When you reach the line containing "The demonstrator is", begin reproducing the material exactly, stop after the line containing "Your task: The", and leave out any pictures along the way.

**INPUT DATA:**

/---

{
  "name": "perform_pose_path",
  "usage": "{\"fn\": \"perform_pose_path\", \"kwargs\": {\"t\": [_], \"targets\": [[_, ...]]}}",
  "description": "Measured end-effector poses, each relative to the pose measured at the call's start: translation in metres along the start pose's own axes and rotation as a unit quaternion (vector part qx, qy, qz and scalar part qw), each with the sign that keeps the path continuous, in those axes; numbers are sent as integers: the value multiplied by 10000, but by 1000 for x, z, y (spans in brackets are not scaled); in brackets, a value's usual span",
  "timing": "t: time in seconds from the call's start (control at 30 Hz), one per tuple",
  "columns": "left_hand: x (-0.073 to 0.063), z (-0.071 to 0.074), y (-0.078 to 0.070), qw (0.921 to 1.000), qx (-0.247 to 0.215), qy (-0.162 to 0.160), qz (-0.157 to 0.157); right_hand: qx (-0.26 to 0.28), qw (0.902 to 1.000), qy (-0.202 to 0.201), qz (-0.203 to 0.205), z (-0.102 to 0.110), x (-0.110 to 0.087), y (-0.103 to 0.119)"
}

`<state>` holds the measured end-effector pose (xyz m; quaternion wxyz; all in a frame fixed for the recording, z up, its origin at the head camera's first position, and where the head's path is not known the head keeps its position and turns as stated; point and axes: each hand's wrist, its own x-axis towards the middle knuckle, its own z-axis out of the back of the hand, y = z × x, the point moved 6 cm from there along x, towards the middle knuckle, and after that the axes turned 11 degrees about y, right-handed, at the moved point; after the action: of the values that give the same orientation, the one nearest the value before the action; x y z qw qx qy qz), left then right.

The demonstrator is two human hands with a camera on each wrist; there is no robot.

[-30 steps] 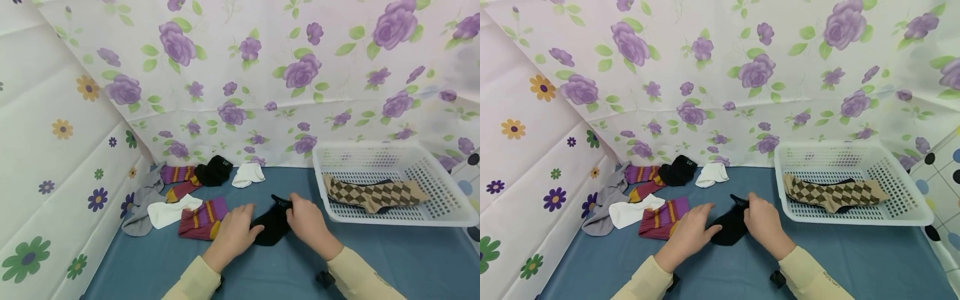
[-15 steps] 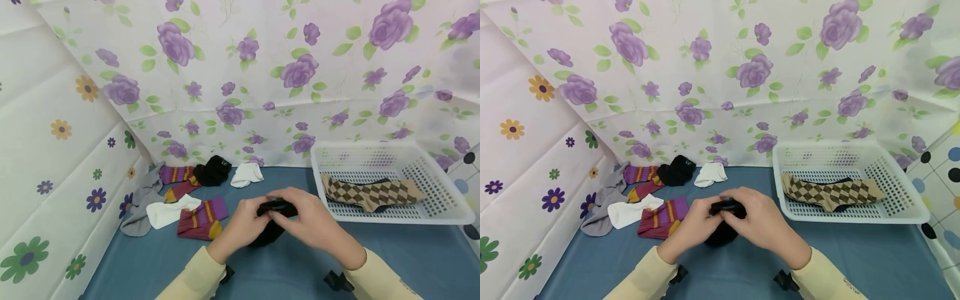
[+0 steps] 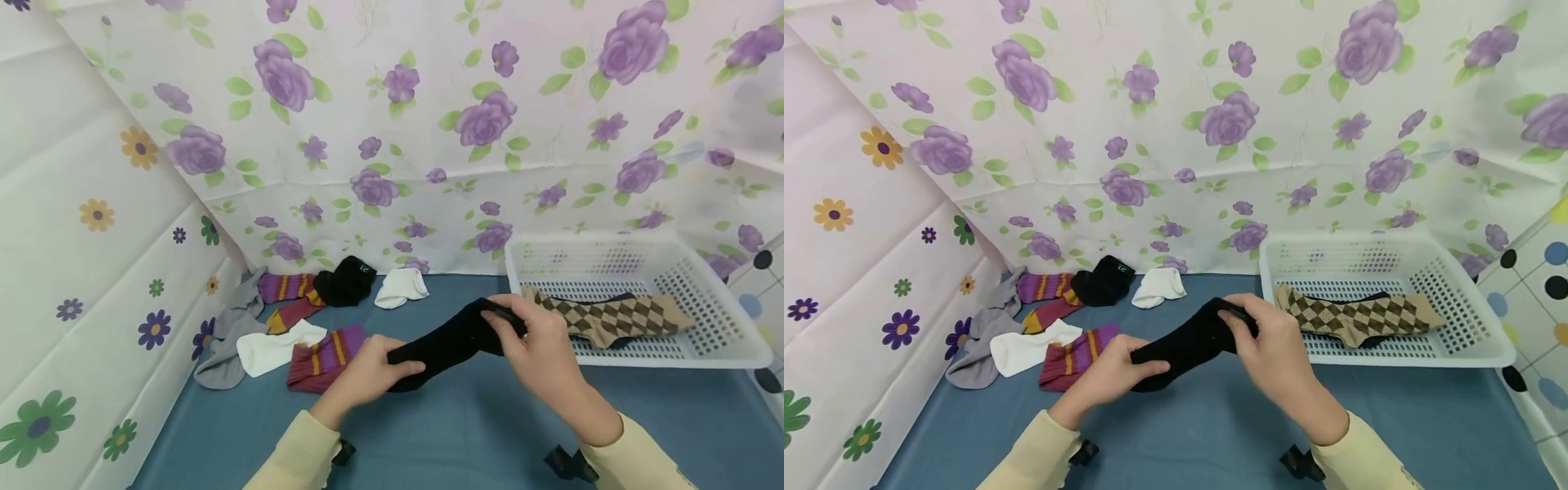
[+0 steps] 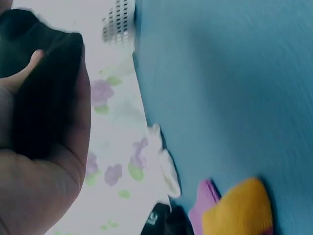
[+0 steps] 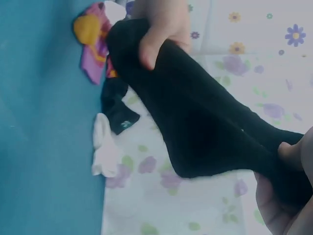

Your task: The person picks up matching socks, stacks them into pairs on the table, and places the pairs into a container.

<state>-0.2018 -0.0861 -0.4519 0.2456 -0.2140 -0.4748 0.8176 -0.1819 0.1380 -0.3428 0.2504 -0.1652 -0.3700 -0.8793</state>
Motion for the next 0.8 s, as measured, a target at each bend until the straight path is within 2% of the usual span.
{"fn": "perform_pose_path", "kwargs": {"t": [0.2, 0.33, 0.43, 0.57, 0.7, 0.8], "targets": [[-14, 10, 12, 9987, 53, 254, 444, -139, 9989, 308, -338, -15, -29, -12], [-18, 15, 17, 9970, 321, 85, 700, -365, 9966, 503, -549, -25, -48, -21], [-20, 19, 22, 9950, 314, -62, 944, -431, 9928, 686, -881, -33, -59, -32], [-21, 18, 31, 9919, 148, -133, 1256, -448, 9832, 1038, -1436, -45, -70, -52], [-19, 12, 36, 9878, 243, -205, 1523, -658, 9694, 1411, -1897, -58, -77, -73], [-17, 6, 39, 9851, 616, -198, 1595, -796, 9578, 1649, -2215, -65, -82, -87]]}}
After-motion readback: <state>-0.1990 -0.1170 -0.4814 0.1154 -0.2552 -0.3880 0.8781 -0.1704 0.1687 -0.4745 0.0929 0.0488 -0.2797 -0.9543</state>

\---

**SOLUTION TO THE EXERCISE:**
The demonstrator is two human hands with a camera on each wrist; there is no robot.

[-30 steps] 
[-15 steps] 
[+0 steps] 
[+0 steps] 
[+0 steps] 

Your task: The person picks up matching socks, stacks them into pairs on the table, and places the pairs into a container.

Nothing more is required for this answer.